Bunch-Hellemans, Movable type and Gutenberg
Most people have the general idea that Gutenberg invented printing. A few who think they know better believe that although the Chinese developed printing, Gutenberg invented movable type. Neither is actually true –– Chinese inventors created printing, the paper to print on, and movable type made from wood or ceramics. These concepts spread to the West relatively soon after their invention, especially the manufacture of paper.
Gutenberg’s actual inventions were two. Although he was not the first to try casting metal type –– the Chinese had tried it and found it too difficult to do properly –– he created the first system for casting type so that the letters could form a flat surface, essential to their use in printing. And he invented a printers’ ink that would function with metal type. The arrangement he developed to use a modified wine press to impress type held in wooden forms on paper was good enough not to change in any substantial way for about 300 years.
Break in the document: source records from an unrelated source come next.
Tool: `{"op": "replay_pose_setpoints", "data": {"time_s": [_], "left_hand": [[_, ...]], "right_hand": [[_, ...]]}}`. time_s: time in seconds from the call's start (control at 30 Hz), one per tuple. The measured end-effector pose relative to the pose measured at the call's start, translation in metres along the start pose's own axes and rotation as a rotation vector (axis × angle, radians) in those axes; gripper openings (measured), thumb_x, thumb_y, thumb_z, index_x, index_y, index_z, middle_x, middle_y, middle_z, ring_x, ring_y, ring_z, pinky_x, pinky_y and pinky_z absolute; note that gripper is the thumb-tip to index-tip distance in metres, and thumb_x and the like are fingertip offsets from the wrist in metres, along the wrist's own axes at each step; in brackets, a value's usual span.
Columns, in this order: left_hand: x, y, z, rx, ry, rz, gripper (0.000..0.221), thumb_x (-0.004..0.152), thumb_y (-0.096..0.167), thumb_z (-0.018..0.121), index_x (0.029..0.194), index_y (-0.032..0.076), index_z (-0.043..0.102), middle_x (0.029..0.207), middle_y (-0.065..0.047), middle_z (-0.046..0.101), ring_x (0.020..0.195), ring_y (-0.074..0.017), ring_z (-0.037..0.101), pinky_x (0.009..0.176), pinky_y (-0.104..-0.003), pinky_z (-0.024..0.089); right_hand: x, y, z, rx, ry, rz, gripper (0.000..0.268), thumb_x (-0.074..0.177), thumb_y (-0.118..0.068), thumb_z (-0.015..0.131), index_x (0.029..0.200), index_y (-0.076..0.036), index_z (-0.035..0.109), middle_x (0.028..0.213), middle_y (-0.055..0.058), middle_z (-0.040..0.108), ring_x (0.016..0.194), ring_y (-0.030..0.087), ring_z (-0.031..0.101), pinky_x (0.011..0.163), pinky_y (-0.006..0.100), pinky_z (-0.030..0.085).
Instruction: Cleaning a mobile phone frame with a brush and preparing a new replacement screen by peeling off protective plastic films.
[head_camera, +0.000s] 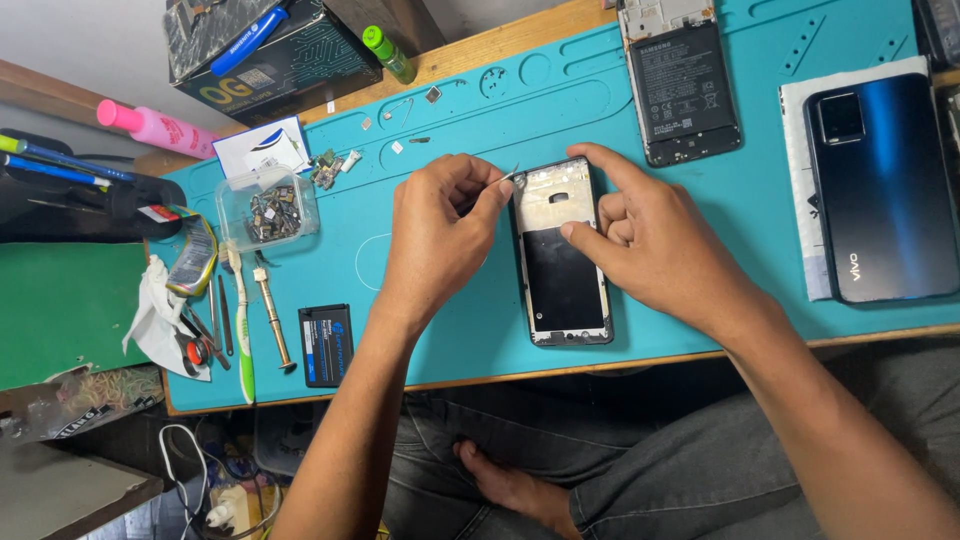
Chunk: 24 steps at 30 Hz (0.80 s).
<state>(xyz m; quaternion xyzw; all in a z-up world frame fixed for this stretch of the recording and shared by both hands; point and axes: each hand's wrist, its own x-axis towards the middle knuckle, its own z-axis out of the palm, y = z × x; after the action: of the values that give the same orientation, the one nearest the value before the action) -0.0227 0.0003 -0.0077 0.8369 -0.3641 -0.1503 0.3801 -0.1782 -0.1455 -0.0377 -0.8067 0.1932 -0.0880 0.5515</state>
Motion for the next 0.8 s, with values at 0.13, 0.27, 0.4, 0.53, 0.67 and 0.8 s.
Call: {"op": "replay_pose_setpoints", "data": {"time_s": [0.13, 0.27, 0.4, 0.53, 0.67, 0.8], "left_hand": [[-0.001, 0.0, -0.002, 0.004, -0.001, -0.014, 0.008, 0.093, 0.002, 0.074, 0.086, 0.003, 0.078, 0.063, 0.001, 0.063, 0.053, -0.0047, 0.048, 0.047, -0.022, 0.039], [-0.002, -0.001, -0.002, 0.03, 0.032, -0.011, 0.008, 0.092, 0.003, 0.074, 0.087, 0.001, 0.08, 0.063, -0.001, 0.064, 0.053, -0.0059, 0.049, 0.046, -0.023, 0.041], [-0.001, 0.002, 0.003, 0.009, 0.044, 0.014, 0.007, 0.091, 0.003, 0.075, 0.086, 0.0, 0.078, 0.063, -0.001, 0.065, 0.054, -0.0062, 0.051, 0.049, -0.023, 0.043], [-0.004, 0.003, -0.001, 0.034, 0.053, -0.033, 0.009, 0.093, 0.003, 0.074, 0.087, 0.0, 0.079, 0.063, -0.001, 0.065, 0.053, -0.0064, 0.051, 0.047, -0.023, 0.043], [-0.013, 0.006, 0.0, 0.027, 0.067, -0.132, 0.012, 0.094, 0.006, 0.072, 0.087, 0.0, 0.081, 0.062, -0.001, 0.067, 0.053, -0.0057, 0.052, 0.047, -0.023, 0.043], [-0.027, 0.008, 0.004, 0.001, 0.096, -0.159, 0.013, 0.095, 0.008, 0.073, 0.085, 0.001, 0.079, 0.063, 0.001, 0.062, 0.055, -0.0062, 0.048, 0.049, -0.024, 0.041]], "right_hand": [[-0.001, -0.002, 0.0, 0.001, 0.001, 0.002, 0.069, 0.093, -0.003, 0.071, 0.158, 0.003, 0.049, 0.059, 0.007, 0.068, 0.039, 0.008, 0.046, 0.033, 0.028, 0.029], [0.0, -0.002, -0.001, -0.006, 0.003, 0.005, 0.069, 0.093, -0.004, 0.071, 0.158, 0.002, 0.049, 0.059, 0.007, 0.069, 0.039, 0.009, 0.047, 0.033, 0.028, 0.03], [-0.001, 0.0, 0.0, 0.0, -0.003, -0.001, 0.068, 0.093, -0.002, 0.07, 0.157, 0.003, 0.048, 0.056, 0.006, 0.065, 0.038, 0.009, 0.045, 0.033, 0.029, 0.027], [-0.001, -0.003, -0.001, 0.011, 0.0, 0.009, 0.069, 0.093, -0.003, 0.07, 0.158, 0.003, 0.048, 0.061, 0.008, 0.069, 0.039, 0.009, 0.047, 0.032, 0.028, 0.03], [-0.001, -0.001, 0.001, 0.024, -0.003, 0.007, 0.068, 0.094, -0.003, 0.07, 0.158, 0.002, 0.049, 0.061, 0.007, 0.068, 0.041, 0.009, 0.047, 0.034, 0.028, 0.03], [-0.001, 0.0, 0.001, 0.007, 0.004, -0.004, 0.069, 0.093, -0.002, 0.071, 0.158, 0.003, 0.047, 0.059, 0.006, 0.067, 0.039, 0.008, 0.046, 0.033, 0.028, 0.029]]}}
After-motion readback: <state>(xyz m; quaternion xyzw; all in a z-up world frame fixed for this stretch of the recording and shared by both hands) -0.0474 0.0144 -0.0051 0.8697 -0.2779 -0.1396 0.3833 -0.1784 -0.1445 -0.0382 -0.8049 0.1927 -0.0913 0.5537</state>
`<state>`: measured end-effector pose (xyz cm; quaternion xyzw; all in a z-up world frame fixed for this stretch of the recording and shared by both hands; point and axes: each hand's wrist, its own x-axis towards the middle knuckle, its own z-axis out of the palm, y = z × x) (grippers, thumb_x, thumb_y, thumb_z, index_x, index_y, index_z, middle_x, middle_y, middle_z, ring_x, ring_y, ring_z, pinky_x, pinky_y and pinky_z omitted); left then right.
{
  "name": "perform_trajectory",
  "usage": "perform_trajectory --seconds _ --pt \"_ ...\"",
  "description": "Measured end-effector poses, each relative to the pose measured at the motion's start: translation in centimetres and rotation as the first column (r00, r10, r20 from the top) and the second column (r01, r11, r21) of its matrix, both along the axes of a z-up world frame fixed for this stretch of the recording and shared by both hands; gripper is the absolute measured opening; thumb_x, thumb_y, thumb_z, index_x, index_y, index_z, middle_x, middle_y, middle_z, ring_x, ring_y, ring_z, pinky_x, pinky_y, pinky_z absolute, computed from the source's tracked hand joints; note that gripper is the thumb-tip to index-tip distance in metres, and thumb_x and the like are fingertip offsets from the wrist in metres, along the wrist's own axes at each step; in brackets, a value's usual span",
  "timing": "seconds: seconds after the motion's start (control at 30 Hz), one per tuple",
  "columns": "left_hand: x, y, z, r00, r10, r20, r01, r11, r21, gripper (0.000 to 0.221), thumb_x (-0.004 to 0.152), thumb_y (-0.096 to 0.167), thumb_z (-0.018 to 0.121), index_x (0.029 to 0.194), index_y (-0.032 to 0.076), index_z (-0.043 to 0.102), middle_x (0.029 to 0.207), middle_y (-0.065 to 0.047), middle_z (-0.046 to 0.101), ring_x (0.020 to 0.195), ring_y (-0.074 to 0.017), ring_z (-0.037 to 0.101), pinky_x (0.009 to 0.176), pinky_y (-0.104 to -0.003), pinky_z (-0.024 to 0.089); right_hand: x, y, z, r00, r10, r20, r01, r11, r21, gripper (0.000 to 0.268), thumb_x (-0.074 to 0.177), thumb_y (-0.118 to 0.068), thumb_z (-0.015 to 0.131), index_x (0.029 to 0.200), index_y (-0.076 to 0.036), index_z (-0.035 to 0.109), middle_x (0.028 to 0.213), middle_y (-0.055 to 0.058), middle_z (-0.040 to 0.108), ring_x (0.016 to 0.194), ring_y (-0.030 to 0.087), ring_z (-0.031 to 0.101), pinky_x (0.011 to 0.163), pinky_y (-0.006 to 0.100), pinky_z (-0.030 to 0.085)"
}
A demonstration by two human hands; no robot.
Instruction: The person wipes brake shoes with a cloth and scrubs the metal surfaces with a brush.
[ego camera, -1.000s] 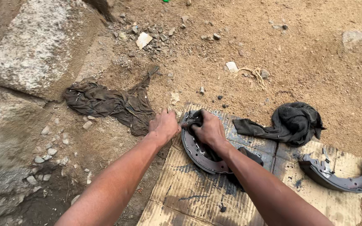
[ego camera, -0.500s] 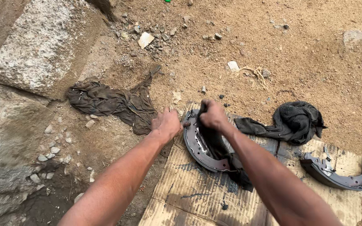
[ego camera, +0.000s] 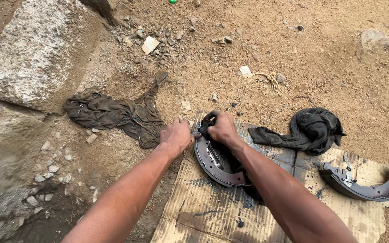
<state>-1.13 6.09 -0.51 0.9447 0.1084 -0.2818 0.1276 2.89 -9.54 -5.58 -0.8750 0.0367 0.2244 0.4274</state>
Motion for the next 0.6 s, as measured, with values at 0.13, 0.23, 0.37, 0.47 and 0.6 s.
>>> perform_trajectory --seconds 0.13,0.23,0.37,0.47,0.6 --pt "0.1 0.0 0.4 0.997 -0.058 0.053 0.056 0.998 0.036 0.031 0.091 0.02 0.072 0.118 0.003 0.069 0.139 -0.018 0.053 0.108 -0.032 0.065 0.092 -0.046 0.057 1.2 -0.5 0.7 0.995 0.033 -0.092 -0.035 0.999 -0.02 0.047 0.084 0.009 0.062 0.128 -0.005 0.07 0.091 0.015 0.077 0.067 0.024 0.074 0.055 0.039 0.063" --pt "-0.3 -0.1 0.0 0.998 -0.041 0.055 0.04 0.999 0.033 0.031 0.092 0.02 0.072 0.119 0.004 0.07 0.139 -0.018 0.053 0.108 -0.0325 0.066 0.092 -0.046 0.058 0.5 -0.7 0.4 0.972 -0.215 0.092 0.216 0.976 0.0 0.034 0.083 -0.007 0.078 0.116 -0.012 0.079 0.092 0.012 0.077 0.07 0.021 0.071 0.064 0.034 0.056" --pt "-0.3 -0.2 0.3 0.998 -0.048 0.028 0.048 0.999 0.024 0.037 0.089 0.03 0.076 0.117 0.006 0.073 0.132 -0.016 0.059 0.11 -0.0307 0.067 0.093 -0.045 0.058 0.6 -1.6 -0.4 0.84 -0.542 -0.006 0.535 0.828 0.168 0.029 0.084 -0.012 0.076 0.112 -0.007 0.072 0.091 0.012 0.078 0.071 0.023 0.076 0.066 0.039 0.064" --pt "-0.2 -0.3 0.6 0.996 -0.074 0.051 0.072 0.996 0.045 0.051 0.083 0.035 0.083 0.123 0.007 0.067 0.13 -0.016 0.056 0.116 -0.0349 0.061 0.096 -0.048 0.054 0.1 -0.1 -2.2 0.964 -0.235 0.123 0.242 0.97 -0.039 0.027 0.081 -0.02 0.079 0.107 -0.013 0.077 0.086 0.015 0.077 0.078 0.026 0.074 0.079 0.039 0.059" --pt "-0.4 -0.2 0.4 0.996 -0.055 0.071 0.053 0.998 0.031 0.043 0.084 0.034 0.082 0.116 0.007 0.071 0.123 -0.016 0.061 0.106 -0.0334 0.068 0.09 -0.048 0.057 -0.5 -0.9 -3.2 0.935 -0.127 0.332 0.138 0.99 -0.011 0.033 0.074 -0.013 0.078 0.105 -0.003 0.075 0.098 0.022 0.074 0.092 0.034 0.072 0.087 0.042 0.056"
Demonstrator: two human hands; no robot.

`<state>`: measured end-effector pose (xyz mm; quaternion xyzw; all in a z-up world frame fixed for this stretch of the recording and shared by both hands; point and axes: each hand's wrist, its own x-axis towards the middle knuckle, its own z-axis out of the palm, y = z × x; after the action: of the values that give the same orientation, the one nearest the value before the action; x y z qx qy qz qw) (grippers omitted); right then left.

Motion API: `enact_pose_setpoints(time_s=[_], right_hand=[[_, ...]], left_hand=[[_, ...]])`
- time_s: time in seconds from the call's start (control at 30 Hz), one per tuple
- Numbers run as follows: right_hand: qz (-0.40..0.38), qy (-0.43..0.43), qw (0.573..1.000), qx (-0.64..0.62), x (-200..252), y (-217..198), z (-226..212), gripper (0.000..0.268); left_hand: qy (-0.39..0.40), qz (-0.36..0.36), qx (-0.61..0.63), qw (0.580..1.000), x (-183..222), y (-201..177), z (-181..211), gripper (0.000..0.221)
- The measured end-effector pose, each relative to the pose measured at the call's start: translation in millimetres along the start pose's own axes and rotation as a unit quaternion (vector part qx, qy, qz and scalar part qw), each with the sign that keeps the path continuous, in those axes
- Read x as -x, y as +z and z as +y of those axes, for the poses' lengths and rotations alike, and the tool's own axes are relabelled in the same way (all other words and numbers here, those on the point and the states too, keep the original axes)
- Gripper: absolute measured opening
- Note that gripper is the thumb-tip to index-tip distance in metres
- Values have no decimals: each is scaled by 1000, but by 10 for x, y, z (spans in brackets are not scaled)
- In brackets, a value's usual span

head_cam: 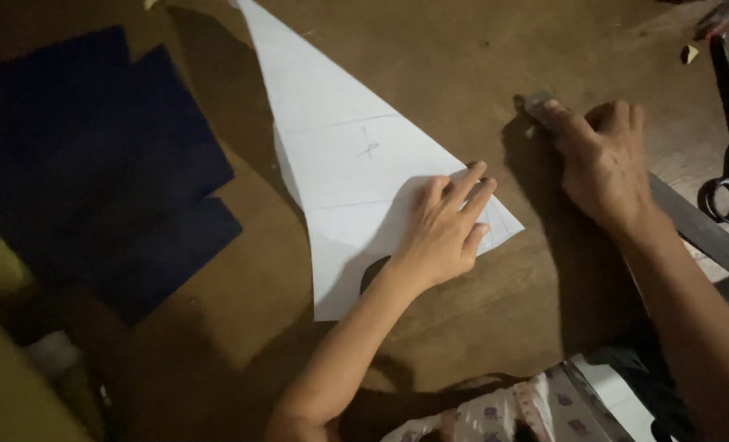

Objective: Folding and creasing a paper pattern to create pleats along a curved edge

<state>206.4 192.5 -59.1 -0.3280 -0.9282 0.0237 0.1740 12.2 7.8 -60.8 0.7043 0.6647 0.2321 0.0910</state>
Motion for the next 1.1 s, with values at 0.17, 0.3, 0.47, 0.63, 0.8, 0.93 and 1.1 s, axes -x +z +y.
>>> enact_pose_setpoints(time_s=[0.17,0.3,0.47,0.63,0.8,0.93,1.1], right_hand=[[111,-43,990,-72,48,-224,-415,33],[103,175,910,-363,657,-308,-745,14],[110,364,603,-701,1054,-73,-1199,30],[118,235,568,-780,829,-78,-1208,39],[97,173,552,-810,865,163,-1122,50],[135,274,590,-747,441,-324,-1462,38],[122,316,539,-771,417,-444,-1487,37]], left_hand=[[69,-12,-135,988,-282,-178,-34,40],[94,69,-76,990,-455,-631,-17,25],[131,171,32,976,-423,-948,34,10],[133,201,106,965,-175,-950,128,2],[118,214,108,964,-46,-760,148,5],[82,216,184,956,11,-573,113,12],[57,249,176,951,-118,-555,23,25]])
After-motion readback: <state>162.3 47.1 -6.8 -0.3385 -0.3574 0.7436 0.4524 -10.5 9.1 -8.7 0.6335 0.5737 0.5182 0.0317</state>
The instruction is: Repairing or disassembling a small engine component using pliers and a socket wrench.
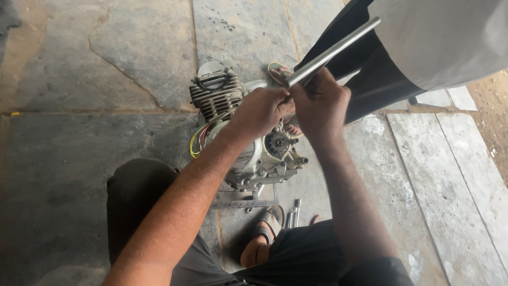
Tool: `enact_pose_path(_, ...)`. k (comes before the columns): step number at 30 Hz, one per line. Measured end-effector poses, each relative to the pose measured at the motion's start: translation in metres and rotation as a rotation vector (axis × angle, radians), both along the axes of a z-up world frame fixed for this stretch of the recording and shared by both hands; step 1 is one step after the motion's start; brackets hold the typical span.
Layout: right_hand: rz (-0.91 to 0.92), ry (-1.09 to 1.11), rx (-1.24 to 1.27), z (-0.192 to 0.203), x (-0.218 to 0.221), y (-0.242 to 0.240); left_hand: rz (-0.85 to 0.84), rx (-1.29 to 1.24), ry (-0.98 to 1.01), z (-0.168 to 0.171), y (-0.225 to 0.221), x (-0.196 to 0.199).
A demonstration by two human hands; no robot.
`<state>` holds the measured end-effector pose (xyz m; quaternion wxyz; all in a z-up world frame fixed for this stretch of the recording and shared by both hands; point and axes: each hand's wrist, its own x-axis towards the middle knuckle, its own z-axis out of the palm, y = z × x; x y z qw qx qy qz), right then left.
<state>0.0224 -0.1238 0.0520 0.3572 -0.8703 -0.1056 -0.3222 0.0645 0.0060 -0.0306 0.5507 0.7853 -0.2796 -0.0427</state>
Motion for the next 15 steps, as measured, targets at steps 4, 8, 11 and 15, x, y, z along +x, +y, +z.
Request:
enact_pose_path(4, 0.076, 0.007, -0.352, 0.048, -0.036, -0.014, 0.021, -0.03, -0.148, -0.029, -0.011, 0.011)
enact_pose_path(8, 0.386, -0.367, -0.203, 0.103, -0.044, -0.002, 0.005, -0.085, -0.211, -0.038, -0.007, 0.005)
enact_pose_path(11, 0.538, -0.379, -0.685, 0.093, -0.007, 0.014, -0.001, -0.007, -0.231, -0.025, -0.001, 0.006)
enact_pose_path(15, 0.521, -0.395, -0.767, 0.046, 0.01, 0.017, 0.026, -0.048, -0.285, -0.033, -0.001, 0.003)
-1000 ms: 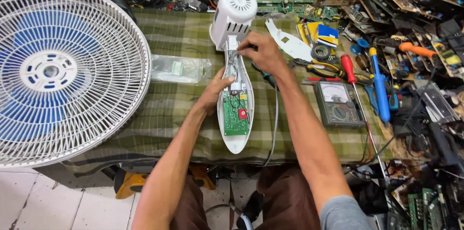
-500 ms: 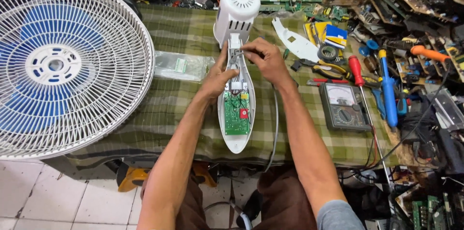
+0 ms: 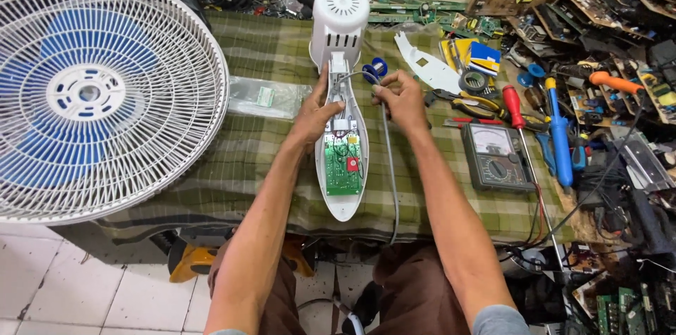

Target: Final testing and inspection of a circuit board and its wiring inside an appliance housing on a repair bench.

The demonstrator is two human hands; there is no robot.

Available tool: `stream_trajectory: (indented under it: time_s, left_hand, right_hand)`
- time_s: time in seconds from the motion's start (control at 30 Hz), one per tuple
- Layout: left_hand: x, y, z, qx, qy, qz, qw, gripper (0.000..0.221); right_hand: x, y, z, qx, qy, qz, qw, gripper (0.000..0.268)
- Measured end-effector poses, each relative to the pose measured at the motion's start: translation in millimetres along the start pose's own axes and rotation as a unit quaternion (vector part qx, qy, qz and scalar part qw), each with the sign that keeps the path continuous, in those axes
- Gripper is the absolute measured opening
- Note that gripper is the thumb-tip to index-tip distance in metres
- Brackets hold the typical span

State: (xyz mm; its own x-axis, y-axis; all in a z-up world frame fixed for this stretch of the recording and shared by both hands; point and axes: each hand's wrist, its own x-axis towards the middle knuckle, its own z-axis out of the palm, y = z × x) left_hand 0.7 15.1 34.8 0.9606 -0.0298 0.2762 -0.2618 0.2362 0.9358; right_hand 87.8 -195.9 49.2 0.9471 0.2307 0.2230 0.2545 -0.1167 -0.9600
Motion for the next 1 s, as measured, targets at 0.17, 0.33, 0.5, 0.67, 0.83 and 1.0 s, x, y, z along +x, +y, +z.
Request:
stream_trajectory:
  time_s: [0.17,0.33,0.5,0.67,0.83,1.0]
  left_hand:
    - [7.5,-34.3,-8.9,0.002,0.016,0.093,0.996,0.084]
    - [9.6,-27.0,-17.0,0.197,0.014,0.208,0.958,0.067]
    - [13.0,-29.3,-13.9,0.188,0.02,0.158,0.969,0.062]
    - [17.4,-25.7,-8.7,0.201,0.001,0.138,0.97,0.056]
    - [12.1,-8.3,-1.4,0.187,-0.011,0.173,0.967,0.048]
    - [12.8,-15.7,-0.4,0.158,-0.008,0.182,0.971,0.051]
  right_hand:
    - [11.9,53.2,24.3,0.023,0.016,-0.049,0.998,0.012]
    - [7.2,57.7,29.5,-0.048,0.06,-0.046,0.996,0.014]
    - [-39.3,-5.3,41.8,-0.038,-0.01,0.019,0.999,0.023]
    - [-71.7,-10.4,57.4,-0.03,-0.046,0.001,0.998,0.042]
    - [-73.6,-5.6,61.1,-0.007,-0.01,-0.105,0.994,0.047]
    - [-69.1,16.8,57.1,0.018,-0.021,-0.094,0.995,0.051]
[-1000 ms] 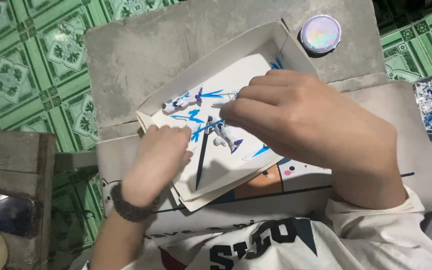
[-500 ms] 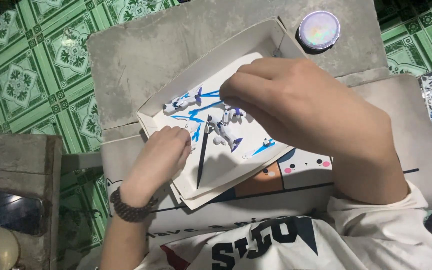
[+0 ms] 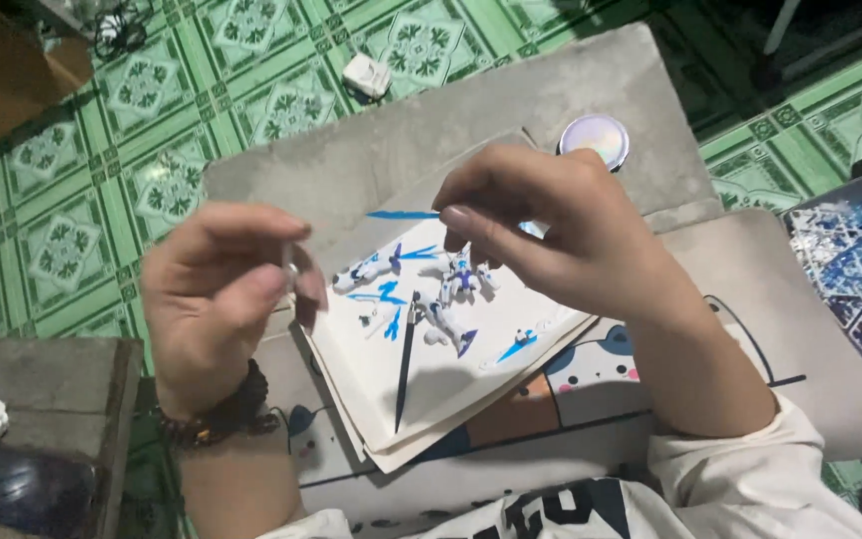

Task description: The person assembles a white and blue model kit by hand, snapping together small plastic parts including blue wing-like pieces and white body components. They handle multiple small parts, aligning and connecting them on a white surface placed on their lap.

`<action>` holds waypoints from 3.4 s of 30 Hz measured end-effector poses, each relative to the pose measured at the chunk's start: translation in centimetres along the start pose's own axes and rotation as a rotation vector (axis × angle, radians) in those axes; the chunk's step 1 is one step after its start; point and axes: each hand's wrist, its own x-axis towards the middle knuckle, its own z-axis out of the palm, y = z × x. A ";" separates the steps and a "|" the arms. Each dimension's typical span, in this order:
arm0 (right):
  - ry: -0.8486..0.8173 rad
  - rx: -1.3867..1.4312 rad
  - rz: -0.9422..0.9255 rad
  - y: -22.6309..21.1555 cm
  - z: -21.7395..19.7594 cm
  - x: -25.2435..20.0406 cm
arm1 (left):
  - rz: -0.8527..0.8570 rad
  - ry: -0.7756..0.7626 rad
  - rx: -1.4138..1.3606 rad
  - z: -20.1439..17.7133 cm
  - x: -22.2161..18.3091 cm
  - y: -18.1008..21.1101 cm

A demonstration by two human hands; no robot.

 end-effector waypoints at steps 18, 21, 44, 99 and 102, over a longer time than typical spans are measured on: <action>0.026 0.139 0.016 0.0 0.0 0.6 | -0.179 0.416 0.165 5.9 1.7 0.7; 0.024 0.177 0.060 0.2 0.3 0.5 | -0.259 0.460 0.143 5.6 1.5 0.2; 0.073 0.464 0.207 0.6 1.1 0.1 | -0.246 0.371 0.283 6.1 1.5 0.5; 0.135 -0.481 -0.478 1.5 1.4 0.4 | 0.162 0.291 0.772 5.9 0.6 -0.4; 0.140 -0.483 -0.503 1.5 1.4 0.3 | 0.204 0.262 0.797 5.7 0.5 -0.5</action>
From the very first, Gutenberg produced what we still recognize as printing of the highest order.
Little is known about Gutenberg the person. Johann Gutenberg was a goldsmith from Mainz, Hesse (Germany), born just at the end of the 14th century. He was on the losing side of a political conflict in Mainz when he was in his early thirties and, as a result, moved to Strasbourg, then a free city. There is a tiny bit of evidence that by 1435 he had turned from goldsmithing to work at least part time on the development of printing.
As a goldsmith, Gutenberg was already accustomed to making stamps used to mark his products. The stamps commonly used by goldsmiths and silversmiths, small punches that leave the mark impressed into the soft gold or silver, are each very close to a single piece of type. When Gutenberg printed a popular encyclopedia in 1460, the Catholicon, he described the achievement as “printed and accomplished without the help of reed, stylus, or pen but by the wondrous agreement, proportion, and harmony of punches and types.”